You also want to scale your move rate by the delta time before applying it, to reduce the effect of frame rate.
Try something like this (adjust your -50 as required, it should be the desired cm/sec):
You could also use a curve, various ways to go about that but I would use a very similar solution to the above, remove the scaling in the input trigger (so target is -1 → 1, and define your curve over the same range and with values also in that range), change FInterpTo to FInterpToConstant and reduce the Interp rate (significantly, to a small fraction of 1) and after the FInterpToConstant evaluate your curve and multiply that by your desired move rate and the time delta.

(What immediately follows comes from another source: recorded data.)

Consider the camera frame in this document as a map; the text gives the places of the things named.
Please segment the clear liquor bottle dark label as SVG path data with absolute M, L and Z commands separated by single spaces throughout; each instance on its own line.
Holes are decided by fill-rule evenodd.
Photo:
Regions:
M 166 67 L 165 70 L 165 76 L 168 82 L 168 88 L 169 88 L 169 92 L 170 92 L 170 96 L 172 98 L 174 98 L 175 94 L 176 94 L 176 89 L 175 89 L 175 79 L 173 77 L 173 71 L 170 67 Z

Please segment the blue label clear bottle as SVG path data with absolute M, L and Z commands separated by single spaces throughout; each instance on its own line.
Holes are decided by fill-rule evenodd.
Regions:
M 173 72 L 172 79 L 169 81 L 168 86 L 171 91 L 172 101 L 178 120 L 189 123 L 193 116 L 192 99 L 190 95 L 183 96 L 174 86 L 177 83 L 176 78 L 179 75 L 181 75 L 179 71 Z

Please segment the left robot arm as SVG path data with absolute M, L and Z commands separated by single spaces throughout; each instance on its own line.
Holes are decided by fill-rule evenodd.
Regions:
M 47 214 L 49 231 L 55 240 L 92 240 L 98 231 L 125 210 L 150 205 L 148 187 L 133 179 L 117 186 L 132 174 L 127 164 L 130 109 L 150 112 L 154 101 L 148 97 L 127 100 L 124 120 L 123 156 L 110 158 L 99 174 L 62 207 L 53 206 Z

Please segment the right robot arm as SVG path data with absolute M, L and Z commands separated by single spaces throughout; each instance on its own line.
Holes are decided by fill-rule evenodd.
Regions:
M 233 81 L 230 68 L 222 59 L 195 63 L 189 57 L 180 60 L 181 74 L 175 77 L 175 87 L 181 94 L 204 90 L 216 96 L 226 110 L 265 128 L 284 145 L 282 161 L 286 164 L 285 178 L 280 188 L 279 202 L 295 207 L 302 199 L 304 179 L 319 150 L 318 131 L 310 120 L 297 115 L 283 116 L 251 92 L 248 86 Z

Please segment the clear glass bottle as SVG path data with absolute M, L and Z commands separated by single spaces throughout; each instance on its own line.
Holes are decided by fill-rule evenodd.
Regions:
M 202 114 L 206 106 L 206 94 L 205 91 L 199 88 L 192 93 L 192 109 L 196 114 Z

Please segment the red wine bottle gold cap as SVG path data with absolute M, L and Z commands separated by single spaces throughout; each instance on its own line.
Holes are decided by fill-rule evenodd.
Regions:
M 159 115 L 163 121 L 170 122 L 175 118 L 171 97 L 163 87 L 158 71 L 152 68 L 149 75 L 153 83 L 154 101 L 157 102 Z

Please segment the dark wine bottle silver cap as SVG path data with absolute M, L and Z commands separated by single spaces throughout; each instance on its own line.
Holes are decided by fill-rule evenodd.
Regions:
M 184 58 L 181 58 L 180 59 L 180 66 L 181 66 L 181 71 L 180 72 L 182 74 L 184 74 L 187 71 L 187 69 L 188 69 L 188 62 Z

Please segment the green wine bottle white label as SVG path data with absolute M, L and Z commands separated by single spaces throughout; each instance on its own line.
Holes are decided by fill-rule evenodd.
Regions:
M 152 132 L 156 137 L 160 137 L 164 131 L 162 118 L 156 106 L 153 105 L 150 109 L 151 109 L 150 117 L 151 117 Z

The first way (started/completed) works better it seems, the second one glitches a bit.
I do notice though that in this setup, the speed of the movement is fixed.
So if I move the joystick quickly to one direction, it will move fast, but it won’t slow down if I move it to 50% or so. If I start moving it slowly, it will move slow but won’t speed up if I boost it to 100%.
I understand why it’s behaving this way but not sure how to keep the movement sensitivity.
My bad again Using Started and Completed we are only capturing the first value we see and then resetting to 0 when there is no input. So we fixed one problem and introduced another (not updating anymore as the input varies), hook it back up to Triggered, and disconnect the Started if you like (won’t matter either way, but isn’t needed with Triggered back in the mix).
Does it mean that every value I want to smooth this way, needs 2 extra variables for this process?
I am wondering if there’s a shortcut, since I have about 10 places with this setup and each one has 3 joystick controls.
Probably can’t help streamline though, no simpler way comes to mind. You could wrap the functionality up in some reusable object, but there is nothing in Blueprint that allows functionality and is sufficiently lightweight to recommend. In C++ a struct would do fine, unfortunately structs in BP can not have functionality so you would be forced to use either objects or components, which are very heavy handed solutions for what we doing here.